What this church did have was a big ugly drippy cross painted on the side of the building with that same rough black paint that had been used on the sign. There were torches stuck in the ground for the people to see their way in and they made that paint shiny like it was still wet. The church also had a passage from the Bible painted on it in crooked lines and letters all different sizes like a crazy man did it (which he
was
). She could just imagine the preacher climbing up and down ladders with a messy brush and paint can in his hands, and skittering around hanging from a rope making all those letters.
And these signs shall follow them that believe; In my name shall they cast out devils; they shall speak with new tongues; They shall take up serpeants; and if they drink any deadly thing, it shall not hurt them; they shall lay hands on the sick, and they shall recover. MARK 16 17-18
Those two Bible verses filled up most of that side of the building, even a little bit of window glass where he’d made one of the l’s too tall. She noticed right off that “serpents” was misspelled. She didn’t know if that made it a big mistake because it was in
big
letters, or if maybe that was the church way of spelling serpents. She had to give the preacher a little credit. There wasn’t nobody going to walk into that church without having some idea what went on there.

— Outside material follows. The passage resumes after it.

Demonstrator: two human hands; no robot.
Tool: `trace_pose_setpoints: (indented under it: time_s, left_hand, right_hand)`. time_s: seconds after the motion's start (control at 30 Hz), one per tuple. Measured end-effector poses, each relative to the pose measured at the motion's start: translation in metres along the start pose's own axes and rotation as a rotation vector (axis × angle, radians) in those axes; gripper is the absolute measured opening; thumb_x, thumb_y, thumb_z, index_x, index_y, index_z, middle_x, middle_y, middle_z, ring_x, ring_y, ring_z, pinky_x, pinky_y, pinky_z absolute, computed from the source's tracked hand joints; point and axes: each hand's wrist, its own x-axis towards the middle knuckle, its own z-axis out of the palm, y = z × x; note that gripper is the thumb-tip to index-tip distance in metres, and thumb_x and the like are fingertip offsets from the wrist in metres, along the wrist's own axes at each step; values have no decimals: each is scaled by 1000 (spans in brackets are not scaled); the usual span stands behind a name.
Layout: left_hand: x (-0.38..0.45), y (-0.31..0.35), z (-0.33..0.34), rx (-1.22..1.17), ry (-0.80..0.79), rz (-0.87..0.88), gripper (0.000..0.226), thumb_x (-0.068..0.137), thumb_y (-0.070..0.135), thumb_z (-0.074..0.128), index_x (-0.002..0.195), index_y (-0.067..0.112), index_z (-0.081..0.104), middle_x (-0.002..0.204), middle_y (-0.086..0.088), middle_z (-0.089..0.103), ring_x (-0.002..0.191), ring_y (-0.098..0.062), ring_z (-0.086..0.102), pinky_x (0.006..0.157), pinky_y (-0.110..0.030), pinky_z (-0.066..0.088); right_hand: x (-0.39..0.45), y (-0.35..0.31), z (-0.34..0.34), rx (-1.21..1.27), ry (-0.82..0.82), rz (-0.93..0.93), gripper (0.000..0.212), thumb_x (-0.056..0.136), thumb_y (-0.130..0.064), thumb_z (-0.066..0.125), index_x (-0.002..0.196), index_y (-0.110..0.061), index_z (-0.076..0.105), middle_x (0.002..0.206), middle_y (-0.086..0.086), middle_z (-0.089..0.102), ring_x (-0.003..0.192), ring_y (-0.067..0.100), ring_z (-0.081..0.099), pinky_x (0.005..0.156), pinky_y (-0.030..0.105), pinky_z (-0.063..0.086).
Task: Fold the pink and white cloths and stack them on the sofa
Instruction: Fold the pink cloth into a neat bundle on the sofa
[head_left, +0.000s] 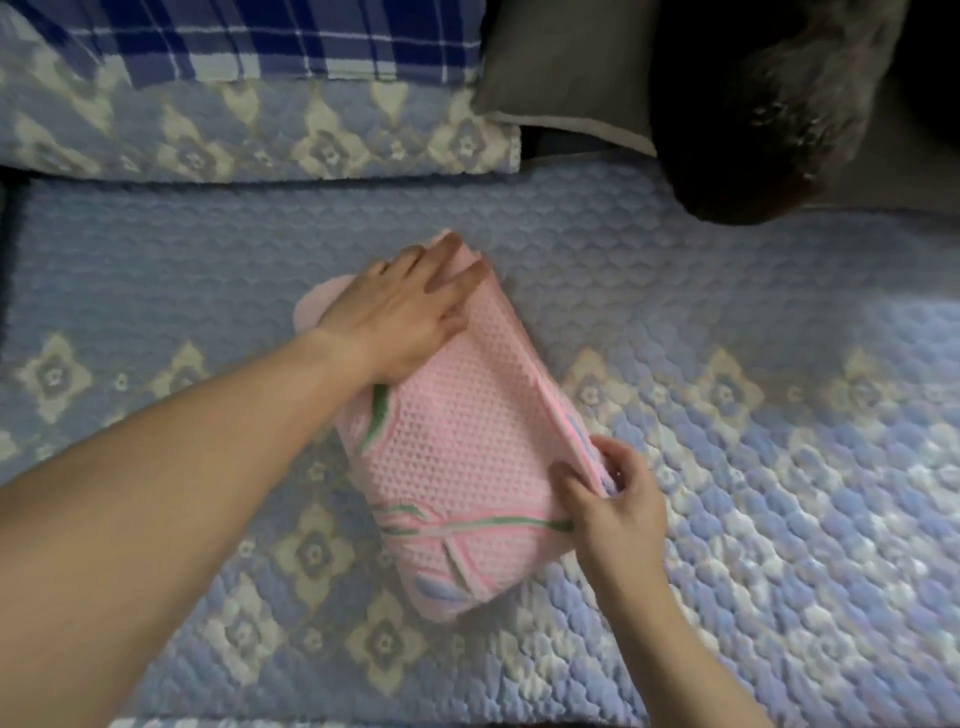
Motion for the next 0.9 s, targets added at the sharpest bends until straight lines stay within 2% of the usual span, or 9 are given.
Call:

People were trailing in from the cow paths that ran up the slopes and through the woods, mostly farm people she didn’t know — there were lots of folks in the back hollows that almost never came into town and just had their store orders sent up on a wagon. Off on the left side of the church somebody had tied a few horses to the fence. There were only two or three cars she knew of in the area, and she had no acquaintance with their owners, and it was looking like none of them went in for snake handling.